Wissenschaftler wie Dr. Norbert Stefan, vom Universitätsklinikum Tübingen, spüren gefährdete Personen bereits im Vorfeld anhand einer Kernspintomographie auf. Dabei wird der Leberfett-Anteil unter die Lupe genommen. Jedoch haben auch immer mehr Normalgewichtige einen erhöhten Leberfett-Anteil. Und dieser gilt in jedem Fall als Risikofaktor für die Krankheit, die erst viele Jahre später auftreten kann.

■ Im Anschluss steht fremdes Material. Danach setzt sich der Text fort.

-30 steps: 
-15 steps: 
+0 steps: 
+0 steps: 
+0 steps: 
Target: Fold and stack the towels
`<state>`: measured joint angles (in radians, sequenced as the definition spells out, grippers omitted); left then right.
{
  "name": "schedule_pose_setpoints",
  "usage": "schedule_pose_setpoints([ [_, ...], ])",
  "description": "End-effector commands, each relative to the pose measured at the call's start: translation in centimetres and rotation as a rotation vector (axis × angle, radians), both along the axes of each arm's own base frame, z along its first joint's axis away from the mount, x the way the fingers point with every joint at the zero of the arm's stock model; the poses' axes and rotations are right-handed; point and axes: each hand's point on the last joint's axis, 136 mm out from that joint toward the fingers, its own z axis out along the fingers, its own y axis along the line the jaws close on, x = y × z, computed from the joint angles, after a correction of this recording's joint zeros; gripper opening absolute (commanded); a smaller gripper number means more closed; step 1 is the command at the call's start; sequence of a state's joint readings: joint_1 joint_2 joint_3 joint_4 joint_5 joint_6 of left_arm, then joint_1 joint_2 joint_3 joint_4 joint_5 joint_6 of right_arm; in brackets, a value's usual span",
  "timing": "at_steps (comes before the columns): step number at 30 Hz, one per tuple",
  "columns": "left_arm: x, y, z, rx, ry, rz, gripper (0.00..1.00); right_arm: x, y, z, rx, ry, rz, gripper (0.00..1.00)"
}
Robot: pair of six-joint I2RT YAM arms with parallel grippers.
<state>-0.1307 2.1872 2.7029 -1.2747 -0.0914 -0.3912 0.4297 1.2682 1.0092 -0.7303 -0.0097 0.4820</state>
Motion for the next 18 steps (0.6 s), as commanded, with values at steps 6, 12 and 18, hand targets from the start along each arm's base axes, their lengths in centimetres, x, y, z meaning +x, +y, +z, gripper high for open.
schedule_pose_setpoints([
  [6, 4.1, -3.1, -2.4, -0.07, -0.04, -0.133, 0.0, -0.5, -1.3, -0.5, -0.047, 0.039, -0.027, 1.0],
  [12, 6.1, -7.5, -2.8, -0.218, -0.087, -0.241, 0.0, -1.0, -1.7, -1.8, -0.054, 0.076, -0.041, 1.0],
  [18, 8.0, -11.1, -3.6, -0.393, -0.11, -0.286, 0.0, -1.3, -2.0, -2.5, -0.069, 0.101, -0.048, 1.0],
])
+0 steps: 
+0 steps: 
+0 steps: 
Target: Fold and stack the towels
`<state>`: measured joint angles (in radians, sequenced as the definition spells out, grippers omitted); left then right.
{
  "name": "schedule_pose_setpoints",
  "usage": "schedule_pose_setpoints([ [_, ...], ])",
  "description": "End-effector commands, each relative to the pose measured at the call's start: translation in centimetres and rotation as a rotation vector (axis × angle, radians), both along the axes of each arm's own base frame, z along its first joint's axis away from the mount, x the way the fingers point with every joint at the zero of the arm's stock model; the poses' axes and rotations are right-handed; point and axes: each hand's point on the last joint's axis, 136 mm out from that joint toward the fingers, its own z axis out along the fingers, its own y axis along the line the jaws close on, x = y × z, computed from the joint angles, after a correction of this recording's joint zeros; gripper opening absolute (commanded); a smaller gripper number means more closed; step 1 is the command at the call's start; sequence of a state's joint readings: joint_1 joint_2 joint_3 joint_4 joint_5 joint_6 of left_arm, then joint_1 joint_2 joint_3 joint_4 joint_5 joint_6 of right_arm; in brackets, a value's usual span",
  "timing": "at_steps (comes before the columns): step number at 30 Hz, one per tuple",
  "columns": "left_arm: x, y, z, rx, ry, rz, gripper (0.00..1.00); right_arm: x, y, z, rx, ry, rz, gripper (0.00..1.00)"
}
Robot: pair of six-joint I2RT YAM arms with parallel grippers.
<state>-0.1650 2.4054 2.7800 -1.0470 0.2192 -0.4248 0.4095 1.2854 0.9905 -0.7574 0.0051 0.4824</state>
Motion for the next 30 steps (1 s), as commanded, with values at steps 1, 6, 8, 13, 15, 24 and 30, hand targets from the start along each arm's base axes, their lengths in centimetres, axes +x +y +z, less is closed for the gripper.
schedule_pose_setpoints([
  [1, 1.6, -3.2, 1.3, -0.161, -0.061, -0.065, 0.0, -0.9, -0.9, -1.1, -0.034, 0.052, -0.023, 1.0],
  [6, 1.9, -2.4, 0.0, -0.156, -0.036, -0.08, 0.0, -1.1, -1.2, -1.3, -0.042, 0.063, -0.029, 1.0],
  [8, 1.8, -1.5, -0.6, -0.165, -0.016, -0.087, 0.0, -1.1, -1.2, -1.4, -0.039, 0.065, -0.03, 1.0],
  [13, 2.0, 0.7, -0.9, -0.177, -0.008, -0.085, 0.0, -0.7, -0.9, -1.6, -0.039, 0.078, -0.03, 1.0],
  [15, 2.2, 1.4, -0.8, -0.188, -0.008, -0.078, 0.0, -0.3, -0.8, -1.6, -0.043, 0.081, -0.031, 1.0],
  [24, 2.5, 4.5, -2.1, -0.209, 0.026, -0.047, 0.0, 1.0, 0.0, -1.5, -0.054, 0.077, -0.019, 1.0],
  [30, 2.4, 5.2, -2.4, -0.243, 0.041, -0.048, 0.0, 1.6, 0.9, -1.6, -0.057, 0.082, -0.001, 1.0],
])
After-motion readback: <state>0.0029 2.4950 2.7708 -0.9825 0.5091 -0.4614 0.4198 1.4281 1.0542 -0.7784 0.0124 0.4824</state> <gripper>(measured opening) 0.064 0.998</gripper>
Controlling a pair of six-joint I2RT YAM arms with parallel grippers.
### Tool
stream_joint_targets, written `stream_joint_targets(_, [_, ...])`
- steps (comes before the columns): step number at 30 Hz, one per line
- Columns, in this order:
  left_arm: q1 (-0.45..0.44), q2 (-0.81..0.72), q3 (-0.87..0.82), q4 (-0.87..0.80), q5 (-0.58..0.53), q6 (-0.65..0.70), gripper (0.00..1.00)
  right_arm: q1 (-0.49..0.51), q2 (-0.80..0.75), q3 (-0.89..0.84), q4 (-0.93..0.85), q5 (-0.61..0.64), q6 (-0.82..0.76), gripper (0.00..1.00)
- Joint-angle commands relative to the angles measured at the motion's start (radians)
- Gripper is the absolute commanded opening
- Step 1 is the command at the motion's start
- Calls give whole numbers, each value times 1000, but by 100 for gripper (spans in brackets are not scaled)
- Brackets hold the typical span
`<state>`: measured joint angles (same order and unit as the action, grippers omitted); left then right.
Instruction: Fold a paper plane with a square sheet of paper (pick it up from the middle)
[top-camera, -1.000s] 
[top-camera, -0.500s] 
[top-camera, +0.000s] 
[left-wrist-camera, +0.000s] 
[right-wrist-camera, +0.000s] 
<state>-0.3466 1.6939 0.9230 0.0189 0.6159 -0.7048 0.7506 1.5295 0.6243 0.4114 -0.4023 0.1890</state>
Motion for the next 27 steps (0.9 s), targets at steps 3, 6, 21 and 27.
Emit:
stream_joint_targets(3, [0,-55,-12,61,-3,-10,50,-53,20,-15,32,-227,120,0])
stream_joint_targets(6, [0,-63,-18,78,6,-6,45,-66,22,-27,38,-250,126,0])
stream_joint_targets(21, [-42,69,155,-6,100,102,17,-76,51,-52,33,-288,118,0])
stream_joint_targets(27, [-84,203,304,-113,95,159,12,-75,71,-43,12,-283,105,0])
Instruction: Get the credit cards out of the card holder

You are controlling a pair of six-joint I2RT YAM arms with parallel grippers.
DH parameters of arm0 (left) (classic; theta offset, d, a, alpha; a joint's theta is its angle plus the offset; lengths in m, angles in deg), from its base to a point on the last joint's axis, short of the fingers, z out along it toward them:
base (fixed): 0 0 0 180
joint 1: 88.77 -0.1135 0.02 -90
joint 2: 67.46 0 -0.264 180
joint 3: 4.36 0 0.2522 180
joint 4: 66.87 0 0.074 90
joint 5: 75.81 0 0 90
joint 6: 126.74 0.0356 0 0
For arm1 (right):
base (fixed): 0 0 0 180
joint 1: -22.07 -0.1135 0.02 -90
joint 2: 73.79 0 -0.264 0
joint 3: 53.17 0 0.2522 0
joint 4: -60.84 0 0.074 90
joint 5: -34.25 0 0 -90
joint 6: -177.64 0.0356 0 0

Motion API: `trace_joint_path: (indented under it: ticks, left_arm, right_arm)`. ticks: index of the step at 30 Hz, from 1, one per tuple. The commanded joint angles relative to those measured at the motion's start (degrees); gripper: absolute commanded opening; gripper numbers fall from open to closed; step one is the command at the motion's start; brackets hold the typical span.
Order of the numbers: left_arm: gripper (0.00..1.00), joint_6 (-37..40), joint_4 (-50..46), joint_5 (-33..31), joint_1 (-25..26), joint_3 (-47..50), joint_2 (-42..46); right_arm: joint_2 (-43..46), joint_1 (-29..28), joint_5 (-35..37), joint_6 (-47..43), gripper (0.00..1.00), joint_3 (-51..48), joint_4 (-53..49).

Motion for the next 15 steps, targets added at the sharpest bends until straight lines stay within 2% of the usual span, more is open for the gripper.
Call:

In Deutschlang gibt es zum jetzigen Zeitpunkt sieben Millionen Diabetiker. Weitere drei Millionen leiden bereits an Diabetes mellitus ohne es zu wissen. Die Dunkelziffer dürfte wieder mal viel höher sein. Und die Kurve zeigt weiterhin steil nach oben. Deshalb ist es wichtig die Blutzuckerwerte in nicht zu großen Abständen zu beobachten und ggf. rechtzeitig einzugreifen und zu handeln. Nur so lassen sich Spätfolgen wie Herz-/Kreislauf oder Nierenerkrankungen verhindern.